ACTIVITY: Return the listing that follows exactly, with no pictures included.
---------------
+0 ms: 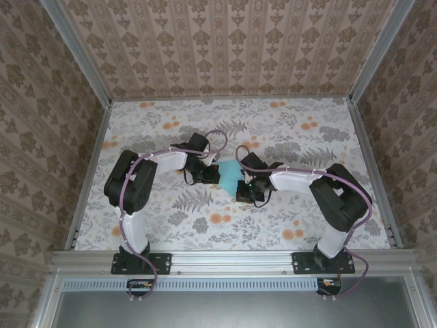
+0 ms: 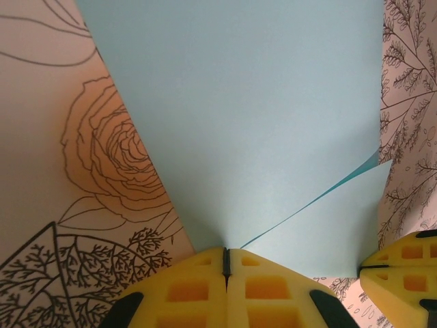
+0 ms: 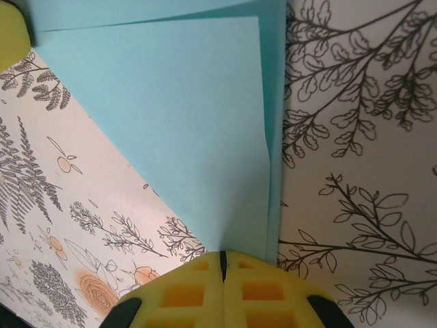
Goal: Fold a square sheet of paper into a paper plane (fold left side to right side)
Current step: Third fold the triangle at the center of the table.
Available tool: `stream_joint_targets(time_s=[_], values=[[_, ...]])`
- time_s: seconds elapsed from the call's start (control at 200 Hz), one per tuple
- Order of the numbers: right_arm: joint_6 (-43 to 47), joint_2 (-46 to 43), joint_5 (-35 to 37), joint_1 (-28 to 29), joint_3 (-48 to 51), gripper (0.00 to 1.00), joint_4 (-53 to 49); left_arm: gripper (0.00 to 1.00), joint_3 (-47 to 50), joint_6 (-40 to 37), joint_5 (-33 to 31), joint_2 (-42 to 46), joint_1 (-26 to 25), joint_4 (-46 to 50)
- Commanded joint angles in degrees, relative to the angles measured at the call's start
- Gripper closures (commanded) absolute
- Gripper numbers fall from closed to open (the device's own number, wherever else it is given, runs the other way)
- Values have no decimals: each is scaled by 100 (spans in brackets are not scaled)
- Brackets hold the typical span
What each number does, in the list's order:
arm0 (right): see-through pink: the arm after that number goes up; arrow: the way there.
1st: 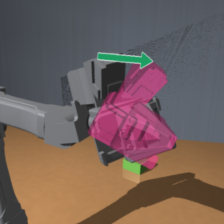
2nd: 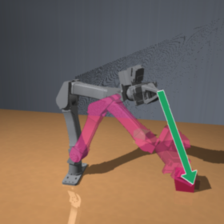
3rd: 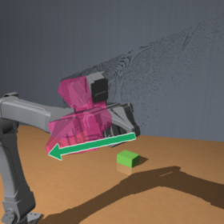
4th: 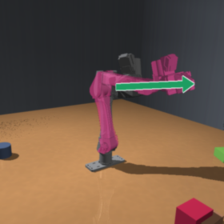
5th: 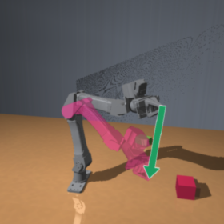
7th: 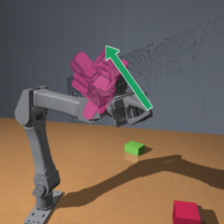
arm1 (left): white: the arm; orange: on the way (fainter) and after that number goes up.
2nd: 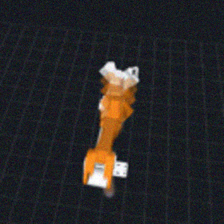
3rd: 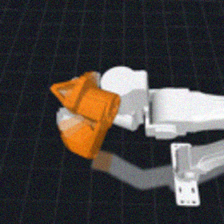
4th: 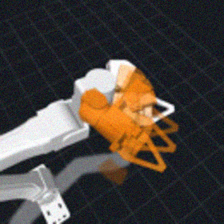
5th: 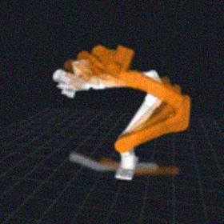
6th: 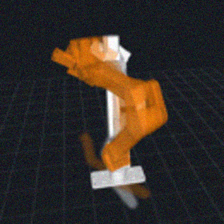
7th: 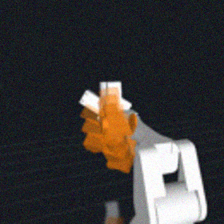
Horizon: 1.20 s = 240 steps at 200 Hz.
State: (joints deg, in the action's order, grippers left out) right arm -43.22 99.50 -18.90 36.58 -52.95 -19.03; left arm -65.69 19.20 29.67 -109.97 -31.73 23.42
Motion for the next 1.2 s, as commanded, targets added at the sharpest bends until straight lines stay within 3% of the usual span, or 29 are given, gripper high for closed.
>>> stream_joint_targets(time_s=[0.0,0.265,0.45,0.51,0.74,0.91,1.035,1.195], values=[[94,228,131,-10,98,100,-585,96,-77,-194,-519,-134,191,93],[95,151,-23,-10,119,100,-296,88,-105,-199,-515,169,314,182],[149,-256,-112,-8,189,98,298,74,40,-102,-463,650,351,171],[228,-462,-26,-19,221,94,371,69,114,-49,-445,835,358,162],[1006,-1286,488,-239,267,65,139,52,815,566,-264,1626,403,-240],[2013,-1317,204,-524,237,46,341,46,1408,1261,-201,2059,403,-726],[2569,-996,-12,-572,63,42,435,43,1735,1743,-189,2241,404,-1085],[2718,-462,-221,-590,-125,44,614,39,1983,2180,-119,2237,404,-1482]])
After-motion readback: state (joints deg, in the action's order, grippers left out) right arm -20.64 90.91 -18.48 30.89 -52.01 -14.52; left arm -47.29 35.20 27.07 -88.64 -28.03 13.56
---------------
ANSWER TO THIS PROBLEM:
+0 ms: 
+0 ms: 
+0 ms: 
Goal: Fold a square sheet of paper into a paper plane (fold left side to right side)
Current step: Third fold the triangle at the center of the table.
Available tool: `stream_joint_targets(time_s=[_], values=[[_, ...]])`
- time_s: seconds elapsed from the call's start (control at 200 Hz), one per tuple
- Order of the numbers: right_arm: joint_6 (-43 to 47), joint_2 (-46 to 43), joint_5 (-35 to 37), joint_1 (-28 to 29), joint_3 (-48 to 51), gripper (0.00 to 1.00), joint_4 (-53 to 49); left_arm: gripper (0.00 to 1.00), joint_3 (-47 to 50), joint_6 (-40 to 37), joint_5 (-33 to 31), joint_2 (-42 to 46), joint_1 (-26 to 25), joint_4 (-46 to 50)
- Commanded joint angles in degrees, relative to the angles measured at the call's start
- Gripper closures (commanded) absolute
- Gripper numbers fall from closed to open (the device's own number, wherever else it is given, runs the other way)
- Values have no decimals: each is scaled by 100 (spans in brackets are not scaled)
- Brackets hold the typical span
What each number does, in the list's order:
arm0 (right): see-through pink: the arm after that number goes up; arrow: the way there.
1st: 
2nd: 
3rd: 
4th: 
5th: 
7th: 
arm1 (left): white: the arm; orange: on the way (fainter) and after that number goes up.
2nd: 
3rd: 
4th: 
5th: 
6th: 
7th: 
Horizon: 1.20 s = 240 steps at 200 Hz.
State: (joints deg, in the action's order, grippers left out) right arm -43.22 99.50 -18.90 36.58 -52.95 -19.03; left arm -65.69 19.20 29.67 -109.97 -31.73 23.42
Motion for the next 1.2 s, as commanded, targets added at the sharpest bends until straight lines stay within 3% of the usual span, or 29 are given, gripper high for closed.
>>> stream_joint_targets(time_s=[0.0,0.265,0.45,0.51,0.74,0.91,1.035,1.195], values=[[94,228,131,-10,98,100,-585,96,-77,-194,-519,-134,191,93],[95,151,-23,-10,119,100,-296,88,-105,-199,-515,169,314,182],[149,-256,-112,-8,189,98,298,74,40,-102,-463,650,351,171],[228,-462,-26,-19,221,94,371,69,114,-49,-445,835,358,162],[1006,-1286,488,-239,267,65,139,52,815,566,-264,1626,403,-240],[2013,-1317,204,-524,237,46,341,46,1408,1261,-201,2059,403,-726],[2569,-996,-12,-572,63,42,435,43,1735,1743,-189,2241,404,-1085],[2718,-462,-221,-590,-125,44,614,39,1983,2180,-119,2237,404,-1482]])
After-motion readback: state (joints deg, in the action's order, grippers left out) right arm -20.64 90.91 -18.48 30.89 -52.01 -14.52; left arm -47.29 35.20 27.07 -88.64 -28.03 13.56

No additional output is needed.